Forest Loss Accelerating From Deforestation
Analysis of satellite images reveals that many of the world’s tropical forests are disappearing far more rapidly than previously feared.
Forest researchers from the University of Maryland found that the annual rate of deforestation from 1990 to 2010 in forests from the Amazon to the Philippines was 62 percent higher than during the previous decade.
The greatest increase occurred in the tropical forests of Latin America, where about 5,400 square miles of trees were felled per year from the 1990s to the 2000s.
Earlier NASA research found that deforestation is mainly driven by an increase in urban population, logging and growth of agriculture.
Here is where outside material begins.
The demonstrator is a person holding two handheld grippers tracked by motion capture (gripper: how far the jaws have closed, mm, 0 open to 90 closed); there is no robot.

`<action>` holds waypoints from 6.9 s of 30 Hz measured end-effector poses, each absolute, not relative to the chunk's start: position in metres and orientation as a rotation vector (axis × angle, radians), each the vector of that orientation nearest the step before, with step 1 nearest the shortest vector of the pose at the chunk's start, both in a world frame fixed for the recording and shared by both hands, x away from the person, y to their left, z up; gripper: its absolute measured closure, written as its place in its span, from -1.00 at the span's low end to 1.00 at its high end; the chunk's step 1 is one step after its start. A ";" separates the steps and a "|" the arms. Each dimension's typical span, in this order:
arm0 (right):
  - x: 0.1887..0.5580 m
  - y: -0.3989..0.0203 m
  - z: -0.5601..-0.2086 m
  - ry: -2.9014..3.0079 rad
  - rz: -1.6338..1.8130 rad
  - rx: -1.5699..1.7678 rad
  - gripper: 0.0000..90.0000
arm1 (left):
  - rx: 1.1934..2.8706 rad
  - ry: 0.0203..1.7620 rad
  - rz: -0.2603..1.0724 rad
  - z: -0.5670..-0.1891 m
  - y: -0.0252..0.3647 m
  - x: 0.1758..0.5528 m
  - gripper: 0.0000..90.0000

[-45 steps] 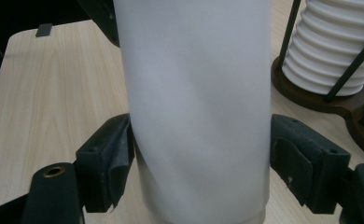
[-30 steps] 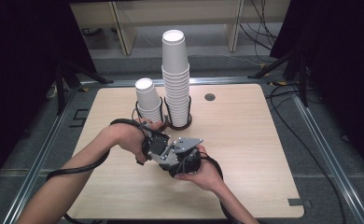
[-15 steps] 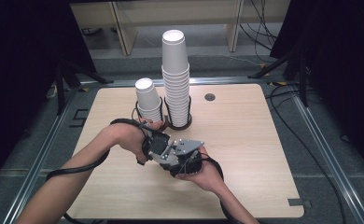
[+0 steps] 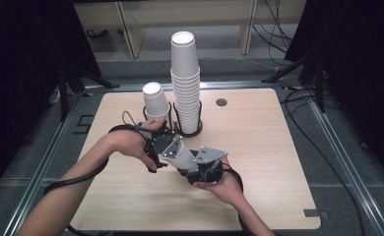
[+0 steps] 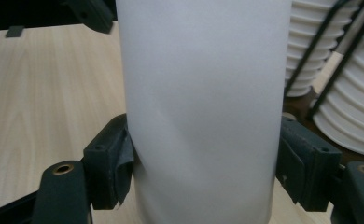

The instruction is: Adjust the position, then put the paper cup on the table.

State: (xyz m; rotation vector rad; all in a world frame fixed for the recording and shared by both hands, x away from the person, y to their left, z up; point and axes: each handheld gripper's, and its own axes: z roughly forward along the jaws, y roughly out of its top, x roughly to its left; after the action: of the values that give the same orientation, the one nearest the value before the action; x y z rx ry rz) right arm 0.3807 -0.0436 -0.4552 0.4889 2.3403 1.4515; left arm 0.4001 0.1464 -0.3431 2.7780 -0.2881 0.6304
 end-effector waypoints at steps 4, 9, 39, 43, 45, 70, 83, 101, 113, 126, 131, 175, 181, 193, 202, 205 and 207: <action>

The new study brings into question the reliability of the ground-based Forest Resource Assessment (FRA) report of the United Nations Food and Agriculture Organization (FAO), which has until now been the only source available to estimate deforestation.
It had led researchers to project a 25 percent slowdown in the rate of forest loss.
“The FAO report has been criticized for inconsistency in its survey methods and the definition of what is a forest. Our result is important in that we are providing a satellite-based alternative for the FRA," said Do-Hyung Kim, lead author of the study, which is expected to be published in the journal Geophysical Research Letters.
Devastated rainforest and peatlands in Riau, Sumatra.